Many New Yorkers, yourself included, might be under the assumption that having significant assets and child custody concerns automatically means you are heading to court when you seek a divorce. Fortunately, there are uncontested options that can have significant advantages over litigation, if an uncontested divorce is right for you. Collaborative law can be especially beneficial when you have complex property division or child custody issues to work out with your spouse. It is important to understand how a collaborative divorce works because the process is somewhat more complicated than a mediated divorce.

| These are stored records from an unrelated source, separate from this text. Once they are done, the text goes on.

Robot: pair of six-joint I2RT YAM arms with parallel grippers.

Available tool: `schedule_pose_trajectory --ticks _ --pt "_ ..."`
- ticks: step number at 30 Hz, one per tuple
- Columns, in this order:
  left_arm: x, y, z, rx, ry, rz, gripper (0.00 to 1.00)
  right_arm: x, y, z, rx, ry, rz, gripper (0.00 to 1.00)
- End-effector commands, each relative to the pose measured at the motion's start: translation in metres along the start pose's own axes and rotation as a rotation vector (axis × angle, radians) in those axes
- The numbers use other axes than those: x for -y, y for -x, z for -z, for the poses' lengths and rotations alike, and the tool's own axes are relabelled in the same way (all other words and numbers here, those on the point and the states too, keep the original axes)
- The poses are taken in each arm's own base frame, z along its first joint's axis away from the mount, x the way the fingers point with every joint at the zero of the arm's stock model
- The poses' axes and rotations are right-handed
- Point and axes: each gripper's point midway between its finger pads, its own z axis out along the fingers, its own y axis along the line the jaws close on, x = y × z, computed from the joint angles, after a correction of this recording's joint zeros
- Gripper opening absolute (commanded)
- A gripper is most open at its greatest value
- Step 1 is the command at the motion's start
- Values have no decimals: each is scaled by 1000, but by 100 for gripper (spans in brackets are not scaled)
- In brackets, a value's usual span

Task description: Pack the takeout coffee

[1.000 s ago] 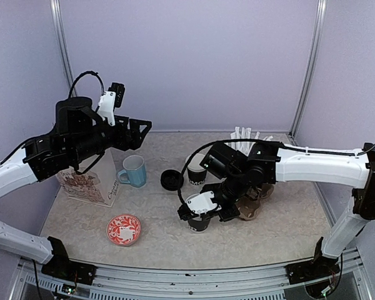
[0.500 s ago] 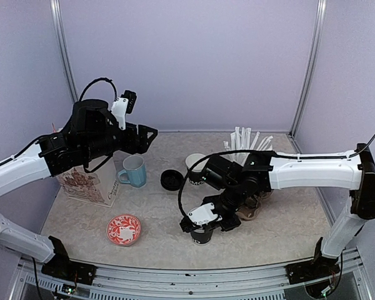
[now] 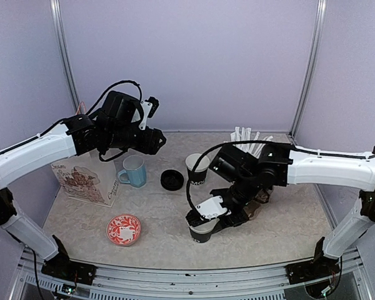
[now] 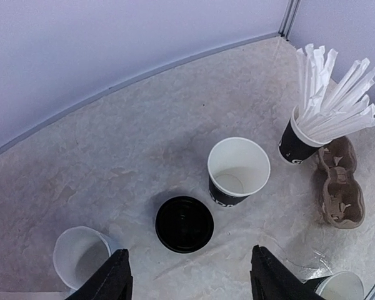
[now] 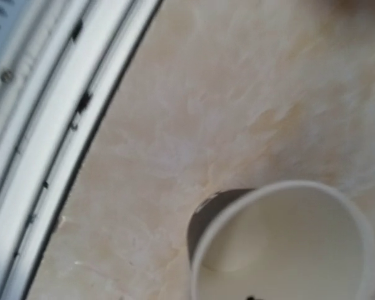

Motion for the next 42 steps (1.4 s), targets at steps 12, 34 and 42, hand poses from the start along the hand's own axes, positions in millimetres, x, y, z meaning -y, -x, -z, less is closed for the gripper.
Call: schedule_pose_trajectory --ticks 12,34,42 --pt "-28 -90 -106 -503 204 64 54 43 -71 98 413 -330 -379 38" --pt "-49 -152 -168 -718 286 90 36 23 -95 70 442 -322 -388 40" --pt "-46 -165 -169 -757 265 89 27 22 -96 67 437 -310 -389 40"
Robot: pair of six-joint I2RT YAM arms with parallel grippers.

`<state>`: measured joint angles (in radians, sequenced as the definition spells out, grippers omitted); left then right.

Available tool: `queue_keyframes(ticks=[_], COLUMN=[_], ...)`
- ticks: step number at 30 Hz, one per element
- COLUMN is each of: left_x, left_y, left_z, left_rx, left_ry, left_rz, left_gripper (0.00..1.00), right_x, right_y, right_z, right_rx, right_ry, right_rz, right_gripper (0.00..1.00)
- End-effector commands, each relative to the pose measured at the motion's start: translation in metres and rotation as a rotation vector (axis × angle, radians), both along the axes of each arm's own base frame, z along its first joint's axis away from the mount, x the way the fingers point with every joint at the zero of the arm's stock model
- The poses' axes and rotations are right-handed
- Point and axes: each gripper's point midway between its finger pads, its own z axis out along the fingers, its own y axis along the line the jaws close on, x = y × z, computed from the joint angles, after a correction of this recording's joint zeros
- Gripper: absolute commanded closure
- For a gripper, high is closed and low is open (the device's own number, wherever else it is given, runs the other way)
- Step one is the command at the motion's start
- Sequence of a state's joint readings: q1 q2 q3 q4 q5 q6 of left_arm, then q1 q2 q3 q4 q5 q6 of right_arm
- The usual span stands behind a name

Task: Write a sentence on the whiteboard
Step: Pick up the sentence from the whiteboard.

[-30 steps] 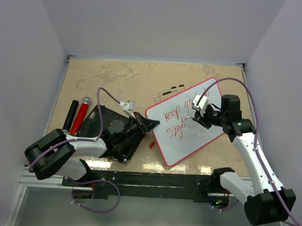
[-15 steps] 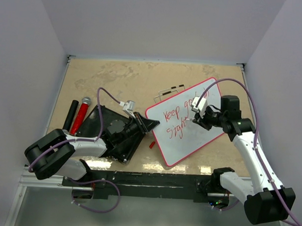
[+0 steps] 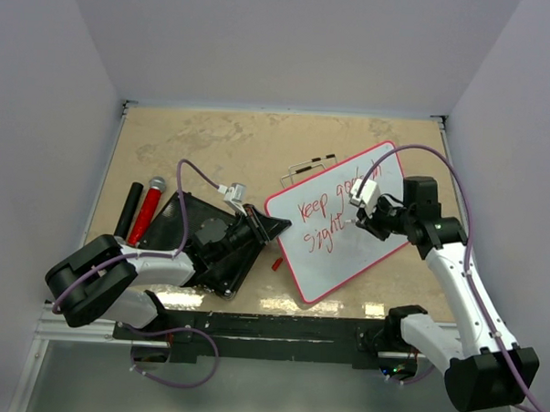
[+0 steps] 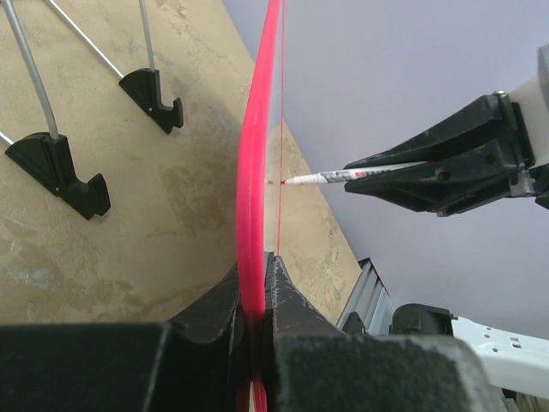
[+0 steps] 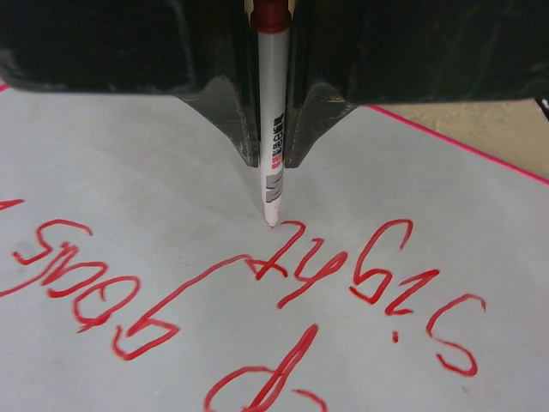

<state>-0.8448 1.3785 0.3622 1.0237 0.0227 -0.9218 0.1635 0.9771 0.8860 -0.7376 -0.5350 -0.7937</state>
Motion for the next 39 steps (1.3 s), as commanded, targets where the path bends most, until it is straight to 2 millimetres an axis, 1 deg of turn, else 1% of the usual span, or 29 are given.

- Being more cost-effective and less time-consuming than taking your disputes to court
- Significantly reducing the conflict you and your children experience during the divorce process
- Allowing you and your spouse to air out your disagreements in a neutral environment
- Being private, rather than your disputes becoming a matter of public record
- Allowing both of you to reach mutually agreeable solutions to your disagreements
- Showing you valuable skills in negotiation, communication and compromise that you can continue to use throughout your life, especially while co-parenting
Unlike mediation, which does not require each spouse to have an attorney, you and your spouse will have your own attorneys during a collaborative divorce. You may also involve additional professionals, such as child therapists, financial advisors and tax professionals. The process requires everyone to agree not to litigate, or your attorneys will need to resign from the case. This gives you and your spouse an incentive to see the process through to the end, rather than giving up too quickly and allowing a judge to make decisions that might not be in your best interests.
When you are ready to file for divorce, it is wise to educate yourself on the available options and how they work.